About ARIADNE_OFFSET, I don't see an error, the last used address is 63, which means 64 is the first one we can write into, which in hex is 0x40. Am I missing something?

About ARIADNE_SIGPOS, yes, you are right that it is used for determining both the correct upload and the existence of ariadne in the chip. The reason that happens is because if the sketch was uploaded by ariadne, the value in ARIADNE_SIGPOS should be set to ARIADNE_SIGVAL, otherwise either it was not uploaded by ariadne or it wasn't uploaded correctly, in which case we either don't care about the ariadne settings or they won't be accessed at all respectively. At least that is what i was thinking back then. Do you have a different use case where this behaviour is causing you problems?

hagaigold commented 7 years ago

oops.. my bad about the 0x40 :(

ARIADNE_SIGPOS - it just feel a bit confusing.

if you are using NewEEPROM, it is because you want the "protection" of the first 0x40 bytes. isn't it ? Why using NewEEPROM without an ariadne , and if someone do use it without ariadne, and his application write 0xEE to position 2.. next time his chip will reset, his view of the EEPROM will be with the offset.

At the end, you are right, that it will not cause a "real life" problem. but "protect" eeprom area base on eeprom value witch "sit" in the same protected area seems to me wrong design.

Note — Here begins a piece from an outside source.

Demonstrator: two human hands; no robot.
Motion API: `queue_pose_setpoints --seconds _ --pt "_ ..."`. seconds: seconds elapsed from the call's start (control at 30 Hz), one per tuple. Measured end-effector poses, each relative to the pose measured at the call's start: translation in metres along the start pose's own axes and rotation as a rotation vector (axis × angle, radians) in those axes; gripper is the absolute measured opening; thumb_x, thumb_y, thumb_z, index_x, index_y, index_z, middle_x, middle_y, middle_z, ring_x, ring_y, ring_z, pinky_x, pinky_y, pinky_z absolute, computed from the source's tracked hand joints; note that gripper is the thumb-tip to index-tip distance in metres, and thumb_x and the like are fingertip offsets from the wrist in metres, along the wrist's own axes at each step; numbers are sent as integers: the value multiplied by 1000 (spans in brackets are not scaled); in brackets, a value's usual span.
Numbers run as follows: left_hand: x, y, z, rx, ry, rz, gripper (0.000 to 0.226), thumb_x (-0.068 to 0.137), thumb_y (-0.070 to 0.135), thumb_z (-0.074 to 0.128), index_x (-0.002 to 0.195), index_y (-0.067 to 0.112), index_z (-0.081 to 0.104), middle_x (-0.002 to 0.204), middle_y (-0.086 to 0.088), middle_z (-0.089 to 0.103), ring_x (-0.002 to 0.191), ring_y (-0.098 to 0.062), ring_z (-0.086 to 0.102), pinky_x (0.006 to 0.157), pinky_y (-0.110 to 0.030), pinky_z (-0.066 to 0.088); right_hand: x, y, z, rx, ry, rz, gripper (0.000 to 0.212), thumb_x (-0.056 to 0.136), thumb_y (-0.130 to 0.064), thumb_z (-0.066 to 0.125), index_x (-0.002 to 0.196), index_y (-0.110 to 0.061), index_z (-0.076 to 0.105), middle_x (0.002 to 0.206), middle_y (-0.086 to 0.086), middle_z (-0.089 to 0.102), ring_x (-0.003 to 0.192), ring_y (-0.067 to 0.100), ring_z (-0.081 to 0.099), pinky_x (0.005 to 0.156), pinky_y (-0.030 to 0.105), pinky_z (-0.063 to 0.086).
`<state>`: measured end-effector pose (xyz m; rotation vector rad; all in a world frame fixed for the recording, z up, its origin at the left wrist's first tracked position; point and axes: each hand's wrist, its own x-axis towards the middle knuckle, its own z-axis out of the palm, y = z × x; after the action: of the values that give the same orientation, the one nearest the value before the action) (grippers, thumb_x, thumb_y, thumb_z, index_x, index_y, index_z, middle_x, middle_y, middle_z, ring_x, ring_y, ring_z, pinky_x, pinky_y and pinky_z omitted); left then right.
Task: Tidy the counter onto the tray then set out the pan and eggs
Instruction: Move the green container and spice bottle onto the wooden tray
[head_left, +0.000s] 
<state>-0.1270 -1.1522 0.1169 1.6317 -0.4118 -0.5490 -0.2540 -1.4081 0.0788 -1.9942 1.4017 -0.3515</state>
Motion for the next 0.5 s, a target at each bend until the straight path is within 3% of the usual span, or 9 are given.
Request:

loathingKernel commented 7 years ago

Well, I agree that it is ugly, but it was good enough. The proper solution would be to have a .text area in the bootloader, like the version of the bootloader or a magic string, which then can be tested. Actually optiboot does it that way, but I never got around doing it in ariadne as I couldn't figure out, at the time, some compilation error involving it, and then it just faded from my memory.

hagaigold commented 7 years ago

we can remove the conditioned protection and always use the offset of 0x40 bytes if NewEEPROMClass is used. less confusing and more straightforward.

or we can close the issue and forget about it.